March 2022
Special Focus: Sustainability

Tackling methane emissions: It’s time to act

Under growing pressure from regulators, investors and customers, oil and gas operators urgently need to reduce their methane emissions. Mitigation is a big challenge, but intelligently combining current and emerging technologies offers a rapid, cost-effective route to success.
Andrew E. Pomerantz / Schlumberger Staffan Tekin Eriksson / Schlumberger

The oil and gas industry’s methane emissions are a big problem for it, and for the world. To minimize the impact of oil and gas development on climate change, this problem needs to be addressed by the industry head on—and urgently. 

A potent greenhouse gas (GHG) responsible for approximately 25% of anthropogenic global warming, methane drives near-term climate change. Its effect is 84 times greater than CO2 over a 20-year period, and that outsize influence lingers. Over a century, one ton of methane has the same effect as 28 tons of CO2

Scientists and policymakers are now prioritizing methane reduction, and the energy industry is a prime target. In 2020, oil and gas operations globally emitted close to 80 million tons of methane—over one-fifth of all methane emissions from human activity.1, 2 (IEA, 2021; Jackson, et al., 2020). 

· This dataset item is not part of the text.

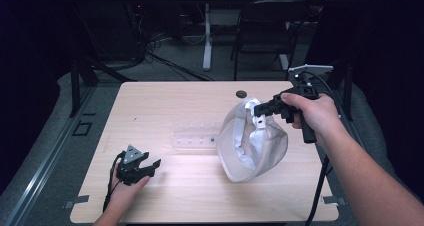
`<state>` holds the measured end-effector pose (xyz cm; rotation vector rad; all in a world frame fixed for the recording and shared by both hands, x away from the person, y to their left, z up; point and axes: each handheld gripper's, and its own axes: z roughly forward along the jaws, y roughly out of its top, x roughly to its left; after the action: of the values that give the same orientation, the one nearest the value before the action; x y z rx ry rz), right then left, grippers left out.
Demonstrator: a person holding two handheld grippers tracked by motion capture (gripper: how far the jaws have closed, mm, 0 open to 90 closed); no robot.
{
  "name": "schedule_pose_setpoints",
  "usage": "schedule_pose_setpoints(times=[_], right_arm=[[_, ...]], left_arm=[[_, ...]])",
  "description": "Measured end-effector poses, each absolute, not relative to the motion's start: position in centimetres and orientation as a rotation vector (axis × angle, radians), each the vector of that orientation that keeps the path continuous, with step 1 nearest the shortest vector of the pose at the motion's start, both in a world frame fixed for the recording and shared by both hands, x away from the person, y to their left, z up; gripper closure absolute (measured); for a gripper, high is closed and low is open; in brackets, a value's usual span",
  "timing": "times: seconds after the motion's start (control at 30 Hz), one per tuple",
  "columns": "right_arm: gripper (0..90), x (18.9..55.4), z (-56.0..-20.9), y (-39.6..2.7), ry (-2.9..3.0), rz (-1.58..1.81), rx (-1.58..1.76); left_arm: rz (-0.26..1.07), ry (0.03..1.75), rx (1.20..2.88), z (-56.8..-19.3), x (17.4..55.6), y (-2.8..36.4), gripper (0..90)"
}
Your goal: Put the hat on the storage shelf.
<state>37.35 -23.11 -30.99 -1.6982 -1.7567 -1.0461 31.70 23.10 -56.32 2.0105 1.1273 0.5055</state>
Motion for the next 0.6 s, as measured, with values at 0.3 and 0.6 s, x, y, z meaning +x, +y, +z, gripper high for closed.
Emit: schedule_pose_setpoints(times=[0.3, 0.6], right_arm=[[83.4, 38.3, -30.4, -22.5, -1.754, -1.076, -1.693], [83.4, 39.6, -29.9, -22.1, -1.728, -1.109, -1.707]], left_arm=[[0.507, 1.123, 2.013, -56.3, 31.7, 23.0, 43.6], [0.504, 1.118, 2.010, -56.3, 31.6, 22.8, 43.6]])
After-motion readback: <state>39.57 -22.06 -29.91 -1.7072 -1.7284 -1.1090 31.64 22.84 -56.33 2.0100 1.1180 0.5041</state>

Fig. 00. Airborne surveillance can help to track down sources of methane emissions.
Fig. 00. Airborne surveillance can help to track down sources of methane emissions.

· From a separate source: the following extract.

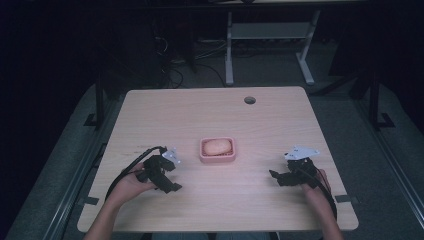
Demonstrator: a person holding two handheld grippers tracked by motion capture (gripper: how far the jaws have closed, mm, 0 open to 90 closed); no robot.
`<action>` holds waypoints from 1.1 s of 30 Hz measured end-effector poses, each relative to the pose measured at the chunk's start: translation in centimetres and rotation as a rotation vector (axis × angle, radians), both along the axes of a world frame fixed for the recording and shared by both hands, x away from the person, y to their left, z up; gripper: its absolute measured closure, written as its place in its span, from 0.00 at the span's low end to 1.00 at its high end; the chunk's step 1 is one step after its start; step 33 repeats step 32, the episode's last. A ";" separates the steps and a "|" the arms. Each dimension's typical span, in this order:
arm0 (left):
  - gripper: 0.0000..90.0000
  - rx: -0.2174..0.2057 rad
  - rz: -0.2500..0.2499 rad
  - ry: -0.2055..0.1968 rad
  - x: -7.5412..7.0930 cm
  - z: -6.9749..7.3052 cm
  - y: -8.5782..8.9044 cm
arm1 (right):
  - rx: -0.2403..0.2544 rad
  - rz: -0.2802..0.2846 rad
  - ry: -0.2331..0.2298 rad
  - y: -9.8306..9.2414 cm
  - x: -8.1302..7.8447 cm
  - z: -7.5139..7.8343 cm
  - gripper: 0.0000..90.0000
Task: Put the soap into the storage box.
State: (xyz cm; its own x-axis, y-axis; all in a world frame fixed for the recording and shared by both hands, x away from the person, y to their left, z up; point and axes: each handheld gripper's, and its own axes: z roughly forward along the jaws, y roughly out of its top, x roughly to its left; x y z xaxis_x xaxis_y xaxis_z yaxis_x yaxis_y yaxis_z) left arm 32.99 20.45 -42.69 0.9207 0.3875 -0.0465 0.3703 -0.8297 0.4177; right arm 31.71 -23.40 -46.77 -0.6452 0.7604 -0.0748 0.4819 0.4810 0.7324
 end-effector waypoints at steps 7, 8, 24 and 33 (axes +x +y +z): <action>0.26 0.000 0.008 -0.003 -0.4 0.0 0.6 | -0.004 0.001 0.002 0.0 0.0 -0.1 0.15; 0.26 -0.005 0.011 -0.007 -0.5 0.0 0.7 | -0.004 0.001 0.002 0.0 0.0 -0.1 0.15; 0.26 -0.006 0.023 -0.012 -1.7 -0.3 1.5 | -0.002 0.006 0.004 -0.2 -0.1 -0.1 0.15; 0.26 -0.005 0.019 -0.022 -2.3 -0.4 1.4 | 0.008 0.005 0.006 -0.3 -0.3 0.0 0.15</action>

Moving now to reduce methane emissions will deliver benefits that just aren’t possible by reducing carbon dioxide. Simply put: it’s the fastest way to slow the current rate of global warming. It’s also the industry’s duty to act. 

Doing the minimum on methane may make economic sense in the short term; however, in the long term, environmental and social issues will catch up, and having done the minimum will be economically disadvantageous. The social cost of emitted gas is typically 10 times higher than the market price and thus far, those costs have largely been externalized. It won’t stay that way amid growing social consciousness around climate-related issues and dynamic government policies. 

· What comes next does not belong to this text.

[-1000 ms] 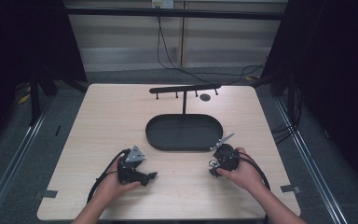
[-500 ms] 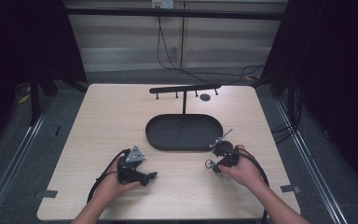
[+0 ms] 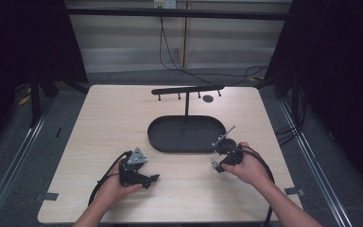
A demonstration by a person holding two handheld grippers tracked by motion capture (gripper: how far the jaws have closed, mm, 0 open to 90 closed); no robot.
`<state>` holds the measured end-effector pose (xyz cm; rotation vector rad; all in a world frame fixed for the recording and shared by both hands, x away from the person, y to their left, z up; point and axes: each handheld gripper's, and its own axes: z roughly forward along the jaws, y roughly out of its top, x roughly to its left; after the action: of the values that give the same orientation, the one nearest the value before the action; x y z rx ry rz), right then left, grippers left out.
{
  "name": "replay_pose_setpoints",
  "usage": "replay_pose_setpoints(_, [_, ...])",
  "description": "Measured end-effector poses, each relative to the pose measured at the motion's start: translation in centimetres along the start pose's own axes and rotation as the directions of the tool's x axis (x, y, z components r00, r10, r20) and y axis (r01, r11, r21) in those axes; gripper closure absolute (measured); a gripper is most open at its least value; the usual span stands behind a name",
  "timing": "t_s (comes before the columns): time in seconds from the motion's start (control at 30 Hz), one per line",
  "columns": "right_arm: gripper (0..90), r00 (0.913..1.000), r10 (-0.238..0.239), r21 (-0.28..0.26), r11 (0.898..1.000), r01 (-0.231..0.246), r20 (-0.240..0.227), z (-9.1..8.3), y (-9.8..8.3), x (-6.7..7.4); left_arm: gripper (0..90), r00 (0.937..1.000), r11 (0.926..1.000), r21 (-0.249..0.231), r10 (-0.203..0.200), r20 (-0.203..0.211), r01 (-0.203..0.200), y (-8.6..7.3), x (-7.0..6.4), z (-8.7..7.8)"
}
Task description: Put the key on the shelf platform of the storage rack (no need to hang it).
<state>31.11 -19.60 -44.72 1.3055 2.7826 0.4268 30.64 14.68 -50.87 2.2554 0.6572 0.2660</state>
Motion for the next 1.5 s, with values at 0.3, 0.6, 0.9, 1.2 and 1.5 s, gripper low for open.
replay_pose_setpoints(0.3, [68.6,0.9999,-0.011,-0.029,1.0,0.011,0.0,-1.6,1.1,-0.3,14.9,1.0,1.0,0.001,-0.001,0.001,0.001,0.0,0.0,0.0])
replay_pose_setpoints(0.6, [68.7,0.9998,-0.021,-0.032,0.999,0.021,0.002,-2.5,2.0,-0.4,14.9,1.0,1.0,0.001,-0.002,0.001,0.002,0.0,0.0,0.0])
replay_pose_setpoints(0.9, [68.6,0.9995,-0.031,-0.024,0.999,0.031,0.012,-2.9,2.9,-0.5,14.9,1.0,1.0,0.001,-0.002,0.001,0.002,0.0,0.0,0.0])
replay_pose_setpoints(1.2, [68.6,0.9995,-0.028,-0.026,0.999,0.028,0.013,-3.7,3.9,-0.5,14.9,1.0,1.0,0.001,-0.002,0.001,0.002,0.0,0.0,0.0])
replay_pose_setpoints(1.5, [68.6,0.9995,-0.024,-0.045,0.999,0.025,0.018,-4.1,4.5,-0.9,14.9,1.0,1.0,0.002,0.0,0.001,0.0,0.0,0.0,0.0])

Aiming for a 45% reduction in 2012 oil and gas methane emissions by 2025, Canada started applying stricter mitigation rules in 2020. New facility-wide venting limits and pneumatic equipment standards take effect in 2023. 

The UK Oil and Gas Authority tightened flaring and venting guidance in 2021, requiring zero routine flaring and venting for all operators by 2030 “at the latest.” Norway has banned non-emergency flaring since 1972 and has taxed all offshore hydrocarbon combustion since 1991. 

In the U.S., methane reduction rules are being reinstated, while the EPA’s latest ambitious regulation aims to reduce methane emissions from oil and gas by 70%. Additional U.S. legislation proposes punitive charges for natural gas venting. 

Customers and investors are also applying pressure. In 2021, 168 investors, managing over $6.23 trillion in oil and gas assets, signed a statement backing the need for methane reduction rules and called for more stringent EPA regulations. 

Today, the industry is moving in the right direction. BP and Shell were two of the earliest firms to peg executive compensation to climate action; many of their peers have since followed. “Twelve companies participating in the Oil and Gas Climate Initiative (OGCI) have committed to aiming for zero methane emissions from oil and gas operations by 2030, with other IOCs and NOCs committing to reducing GHG emissions and routine flaring. 


The good news is that methane reduction is actually an opportunity for the energy industry. Methane may make up 57% of oilfield emissions, but it’s the easiest to mitigate.3 (Beck, et al., 2020). 

Globally, oil and gas can reduce its methane emissions by 70%, using today’s technologies, according to the International Energy Agency (IEA). Around 40% can be cut at no net cost, because the value of the captured gas is higher than the cost of abatement. 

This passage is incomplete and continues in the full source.